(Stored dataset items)
···

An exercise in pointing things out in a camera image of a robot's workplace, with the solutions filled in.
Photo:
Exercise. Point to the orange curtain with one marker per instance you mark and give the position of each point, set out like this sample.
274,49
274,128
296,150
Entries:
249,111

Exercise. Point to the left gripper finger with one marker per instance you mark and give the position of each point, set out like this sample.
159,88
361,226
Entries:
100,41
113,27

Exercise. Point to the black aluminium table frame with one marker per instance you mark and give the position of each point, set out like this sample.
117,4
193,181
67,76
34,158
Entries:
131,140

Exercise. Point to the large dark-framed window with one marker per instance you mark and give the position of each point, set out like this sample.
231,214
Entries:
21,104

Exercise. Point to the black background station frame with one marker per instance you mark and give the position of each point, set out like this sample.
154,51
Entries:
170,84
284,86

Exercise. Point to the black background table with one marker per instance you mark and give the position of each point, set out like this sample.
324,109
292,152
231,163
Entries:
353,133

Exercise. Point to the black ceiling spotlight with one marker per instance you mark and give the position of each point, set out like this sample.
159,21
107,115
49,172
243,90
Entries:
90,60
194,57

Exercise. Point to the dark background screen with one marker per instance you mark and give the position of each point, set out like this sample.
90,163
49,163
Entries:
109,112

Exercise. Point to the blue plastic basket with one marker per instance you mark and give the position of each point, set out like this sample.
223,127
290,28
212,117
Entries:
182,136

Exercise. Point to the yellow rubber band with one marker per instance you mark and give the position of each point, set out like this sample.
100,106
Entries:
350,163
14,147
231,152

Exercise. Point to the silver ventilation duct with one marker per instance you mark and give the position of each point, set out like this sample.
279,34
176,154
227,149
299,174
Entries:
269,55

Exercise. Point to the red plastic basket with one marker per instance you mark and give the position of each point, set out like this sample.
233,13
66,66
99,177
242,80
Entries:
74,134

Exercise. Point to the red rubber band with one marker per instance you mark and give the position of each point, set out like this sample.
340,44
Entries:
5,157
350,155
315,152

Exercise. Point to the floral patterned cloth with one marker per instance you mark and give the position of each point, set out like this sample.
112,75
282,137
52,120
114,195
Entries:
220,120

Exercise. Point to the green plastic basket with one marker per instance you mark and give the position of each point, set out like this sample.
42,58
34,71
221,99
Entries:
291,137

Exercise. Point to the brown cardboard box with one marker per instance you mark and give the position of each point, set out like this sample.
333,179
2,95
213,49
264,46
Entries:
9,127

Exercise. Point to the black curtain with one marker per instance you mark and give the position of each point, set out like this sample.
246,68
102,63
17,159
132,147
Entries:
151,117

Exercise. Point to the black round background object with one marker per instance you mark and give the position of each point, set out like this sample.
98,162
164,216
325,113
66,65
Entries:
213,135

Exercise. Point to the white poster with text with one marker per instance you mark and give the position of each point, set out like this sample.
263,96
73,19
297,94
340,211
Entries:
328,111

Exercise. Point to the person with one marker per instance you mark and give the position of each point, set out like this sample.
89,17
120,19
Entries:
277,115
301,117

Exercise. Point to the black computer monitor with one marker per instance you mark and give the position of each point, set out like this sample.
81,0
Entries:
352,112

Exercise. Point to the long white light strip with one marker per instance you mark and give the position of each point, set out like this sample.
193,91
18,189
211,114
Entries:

···

ACTION ITEM
Scan the entries above for the string "rubber", and copy every line where it turns up.

YOUR RESPONSE
Exercise. Point to the yellow rubber band with one marker per instance you mark and give the position of each point, set out like this sample.
Exercise. Point to the red rubber band with one marker per instance you mark and give the position of each point, set out like this sample.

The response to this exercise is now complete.